Le votazioni si fanno per appello nominale o a voti segreti: hanno sempre luogo a voti segreti quanto si tratta di questioni concernenti persone.
Ogni deliberazione, per essere valida, deve essere approvata dalla maggioranza assoluta degli intervenuti.
A parità di voti la proposta si intende respinta.
Ai fini della determinazione della validità delle adunanze non sono computate nel numero del componenti il Consiglio coloro che, avendo interesse, giusta l’art. 15 della legge 17/7/1890, n. 6972, non possono prendere parte alla deliberazione.
Gli atti deliberativi adottati dall’Ente sono soggetti a controlli di cui alla legge reg.le 03.11.94 n. 42.

Art. 14

I processi verbali delle deliberazioni sono estesi dallo stesso Segretario contabile dell’Istituto “Regina Margherita” di Castiglione di Sicilia e sono firmati da tutti coloro che vi sono intervenuti.
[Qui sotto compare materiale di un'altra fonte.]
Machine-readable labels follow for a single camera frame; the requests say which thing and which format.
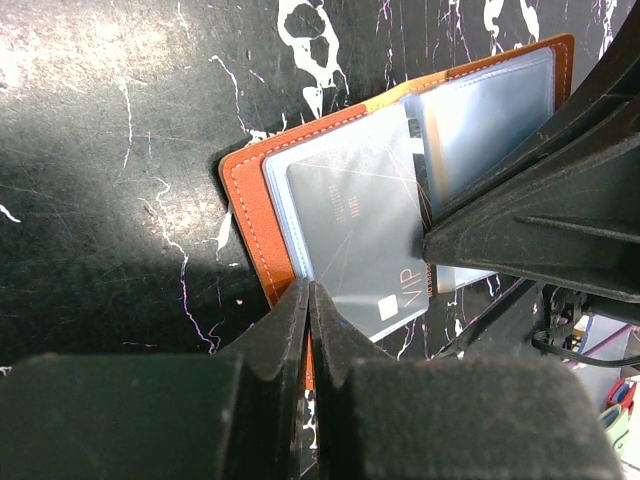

Quando qualcuno degli intervenuti si allontani o rifiuti di firmare, o non possa firmare per impedimento, ne viene fatta menzione.

Art. 15

Il compito del Consiglio di Amministrazione è di:

  • a) provvedere alla ordinaria gestione dell’Opera Pia ed al suo regolare funzionamento;
  • b) deliberare il regolamento interno di amministrazione e di servizio interno e per il personale;
  • c) deliberare il bilancio ed il conto consuntivo;
  • d) promuovere, quando occorre, le modificazioni dello Statuto;
  • e) deliberare in genere su tutti gli affari che interessano l’istituzione.

Art. 16

Spetta al presidente del Consiglio di Amministrazione:

  • a) di rappresentare l’Istituzione e di curare la esecuzione delle deliberazioni prese dal Consiglio; nonché ad adempiere a tutti gli obblighi previsti dalle vigenti disposizioni di legge e regolamentari in materia.

Art. 17

In tema di impegni di spesa, di pagamenti e di tenute delle contabilità, si applicheranno, per quanto compatibili, le disposizioni che regolano la materia nei comuni dell’isola.

Art. 18

La pianta organica, i modi di nomina, i doveri, i diritti, le attribuzioni e le mansioni del personale sono fissati nel regolamento interno.

Art. 19

A tutti gli assistiti ospiti dell’Istituto “Regina Margherita” di Castiglione di Sicilia sono assicurati i servizi previsti dalla legge 22/86 anche in funzione degli standards strutturali previsti dal D. P. R. S. 29/6/1988.

Art. 20

Il servizio di tesoreria e di cassa è disimpegnato di regola dalla SICILCASSA con sede in Castiglione di Sicilia o altro Istituto bancario.

Art. 21

L’esercizio dell’attività assistenziale non ha fini di lucro e gli eventuali avanzi di amm.ne o le sopravvenienze attive saranno destinati al miglioramento delle prestazioni socio assistenziali.

Art. 22

Per le materie non contemplate nel presente Statuto, si osserveranno le disposizioni legislative e regolamentari vigenti e quelle che nell’avvenire saranno emanate in materia di assistenza e beneficenza pubblica nel rispetto delle volontà testamentarie dei benefattori dell’Istituto “Regina Margherita” di Castiglione di Sicilia come risulta dai testamenti agli atti dell’Ente.